Patrick Henry Needs Help Moving Tables
From the Patrick Henry School of Arts and Science;
We need some able-bodied volunteers to lifts and move some tables, magazine racks and chairs this Saturday, 4/17 at 9 am at Westover Hills Library and help transport them to PHSSA and move them inside. We rented a small moving van to make this effort easier. We will start loading the van at Westover Hills Library at 9 am, hopefully have everything in place by 10 am, drive it over to the school, unload and hopefully be finished by 11 am.
We are thinking we’ll need about 5 or 6 people to make this go as quickly as possible. Below is the address for the library. The school is located at 3411 Semmes Avenue. Please contact Kelly Bulbulkaya at kelly.bulbulkaya@patrickhenrycharter.org or 307-3113 if you can help out.







I would just like to point out that our neighborhood public schools also typically need volunteers (especially parents) on a daily basis. I can think of at least two schools off the top of my head that would be overjoyed to have some extra hands for the library and/or afterschool duties.
As a new arrival to the Hills & Heights area I would have to say that I agree that the people in this community like to help & need help in lots of areas.
I think it would be a great idea for those schools in need contact Richard to post their needs so that we can lend a hand there too.
Just to point out that Patrick Henry is a public school. The poster is correst that our other public schools also need volunteers. It is volunteers, for instance, who have created and maintained the excellent learning garden at Southampton.
We will gladly post events and volunteer requests from any neighborhood school.
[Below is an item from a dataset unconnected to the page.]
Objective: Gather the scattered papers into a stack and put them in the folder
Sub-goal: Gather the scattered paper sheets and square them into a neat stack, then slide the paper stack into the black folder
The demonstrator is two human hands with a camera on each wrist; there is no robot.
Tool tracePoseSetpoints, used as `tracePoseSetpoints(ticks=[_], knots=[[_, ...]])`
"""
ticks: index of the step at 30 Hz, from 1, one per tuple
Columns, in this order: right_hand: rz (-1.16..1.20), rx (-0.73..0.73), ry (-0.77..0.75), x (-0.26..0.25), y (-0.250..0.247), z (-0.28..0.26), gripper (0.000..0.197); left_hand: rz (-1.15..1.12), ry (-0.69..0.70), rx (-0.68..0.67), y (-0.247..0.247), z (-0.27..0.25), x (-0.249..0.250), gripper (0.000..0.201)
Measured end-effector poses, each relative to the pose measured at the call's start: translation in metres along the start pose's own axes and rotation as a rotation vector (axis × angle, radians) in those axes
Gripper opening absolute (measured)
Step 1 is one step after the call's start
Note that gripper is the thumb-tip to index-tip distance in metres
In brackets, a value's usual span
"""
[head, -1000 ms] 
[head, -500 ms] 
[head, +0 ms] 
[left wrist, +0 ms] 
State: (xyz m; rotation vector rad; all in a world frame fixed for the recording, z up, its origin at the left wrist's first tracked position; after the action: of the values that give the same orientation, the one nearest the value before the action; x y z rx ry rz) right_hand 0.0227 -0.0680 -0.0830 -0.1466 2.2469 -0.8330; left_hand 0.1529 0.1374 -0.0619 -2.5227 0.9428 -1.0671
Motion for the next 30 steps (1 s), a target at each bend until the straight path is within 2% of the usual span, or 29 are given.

I think with Patrick Henry they have to turn more to the community right now because they don’t have that natural pool of volunteers, the PTA.
Besides helping with Patrick Henry, I volunteer my time and design skills to JB Fisher. I also helped with fundraisers that the now defunct Friends of Fourth District Schools ran.
There’s a great quote on Huguenot High’s sign “I wondered why somebody didn’t do something and then I realized that I was somebody.”
I agree with both sides of the comments here. But as a teacher I must say schools like Patrick Henry would not be necessary if the same energy, advocacy and volunteerism were to be offered to your local neighborhood school. Schools like Patrick Henry negatively affect neighborhood schools in a number of ways, a diversion of funds from some of the most needy classrooms, bright flight-where the brightest kids leave and a feeling of inequality. If every child in the neighborhood can’t attend, than its not a level playing field. Patrick Henry may receive public school funding, but it is in essence a private school operating with public school funds.
I don’t teach at a school within the Hills and Heights neighborhood, but I will (as suggested here) contact the community/volunteer coordinator at all the schools in the Hills and Heights neighborhood and ask for a list of volunteer opportunities and post it here.
Every child can’t attend…but every child can apply and have an equal (lottery) chance at selection. If your point is that some children are handicapped because their parents don’t take advantage of existing opportunities, then that is a given.
Ahhh…public funding. always gets people going. We actually choose to move INTO the city of Richmond because of the charter school. That means bringing our tax dollars with us.
If our child did not get in then we were happy to have him attend one of the other public schools on this side of the river.
We are looking forward to volunteering in many places.